Among the episode's many guest stars is Jessica Chastain, who would later rise to fame with her performances in The Tree of Life, Interstellar, The Martian and It Chapter Two, her Oscar-nominated roles in The Help and Zero Dark Thirty, and her Oscar-winning role in The Eyes of Tammy Faye. Another one of the episode's guest stars is Adam Kaufman, whom series creator Rob Thomas later called on to play an unconnected FBI agent role in the unaired fourth season pilot of the show before Veronica Mars was cancelled altogether.

== Reception ==
=== Ratings ===
In its original broadcast, "The Girl Next Door" was watched by 2.74 million viewers, marking a slight drop from the previous episode, "Return of the Kane". The episode ranked 100 of 103 in the weekly rankings.

=== Reviews ===
The episode received a lukewarm critical reaction. Price Peterson of TV.com wrote in his episode verdict, "I gotta admit, I found the main plot more interesting than the case of the week. Not my favorite episode, but still totally watchable." Television Without Pity gave the episode a "B−".

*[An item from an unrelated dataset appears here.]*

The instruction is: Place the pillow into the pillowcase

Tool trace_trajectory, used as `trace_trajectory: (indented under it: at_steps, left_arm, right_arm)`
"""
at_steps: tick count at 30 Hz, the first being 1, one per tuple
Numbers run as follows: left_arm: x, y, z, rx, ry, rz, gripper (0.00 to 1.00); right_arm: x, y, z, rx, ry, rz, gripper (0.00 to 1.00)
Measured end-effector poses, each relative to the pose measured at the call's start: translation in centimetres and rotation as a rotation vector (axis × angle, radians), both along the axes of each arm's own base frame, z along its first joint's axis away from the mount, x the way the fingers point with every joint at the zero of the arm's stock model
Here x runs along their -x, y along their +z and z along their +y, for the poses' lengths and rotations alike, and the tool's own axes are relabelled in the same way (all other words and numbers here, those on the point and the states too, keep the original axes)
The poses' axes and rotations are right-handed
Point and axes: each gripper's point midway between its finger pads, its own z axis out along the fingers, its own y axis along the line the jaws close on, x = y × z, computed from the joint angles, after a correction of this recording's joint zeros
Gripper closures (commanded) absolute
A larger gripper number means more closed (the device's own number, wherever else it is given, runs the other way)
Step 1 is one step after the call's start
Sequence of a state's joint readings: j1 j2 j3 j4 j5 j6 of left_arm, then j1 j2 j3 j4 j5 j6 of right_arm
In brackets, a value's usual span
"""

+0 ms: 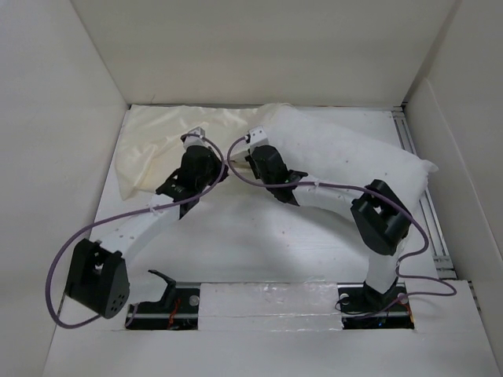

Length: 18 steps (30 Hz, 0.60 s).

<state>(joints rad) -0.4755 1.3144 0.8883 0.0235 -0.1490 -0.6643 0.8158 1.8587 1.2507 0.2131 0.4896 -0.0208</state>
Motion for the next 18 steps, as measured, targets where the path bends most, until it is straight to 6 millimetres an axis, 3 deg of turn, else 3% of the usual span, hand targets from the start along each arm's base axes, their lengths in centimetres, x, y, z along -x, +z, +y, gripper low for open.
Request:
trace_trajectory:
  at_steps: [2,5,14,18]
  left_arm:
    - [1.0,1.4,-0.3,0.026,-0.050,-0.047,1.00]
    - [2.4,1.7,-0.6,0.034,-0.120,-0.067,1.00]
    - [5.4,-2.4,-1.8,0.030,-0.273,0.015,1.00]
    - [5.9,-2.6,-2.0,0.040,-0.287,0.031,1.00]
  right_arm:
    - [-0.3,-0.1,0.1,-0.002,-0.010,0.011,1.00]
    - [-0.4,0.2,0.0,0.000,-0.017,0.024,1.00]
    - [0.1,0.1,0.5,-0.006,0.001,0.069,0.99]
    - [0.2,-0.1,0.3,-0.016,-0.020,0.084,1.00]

In a fairly negative review, Rowan Kaiser, writing for The A.V. Club, commented negatively on both the case of the week and the B-story. She wrote, "The whole thing also had the negative effect of making Veronica seem passive. As a character, this is probably her least interesting episode." However, the reviewer went on to praise the C-story involving Weevil and Logan, stating that, "On the bright side, the C-plot, involving Weevil and Logan in detention together, is simply magical, and makes the whole episode worthwhile." TVLine ranked "The Girl Next Door" as the worst episode of the series, placing it last on its ranking of all Veronica Mars episodes.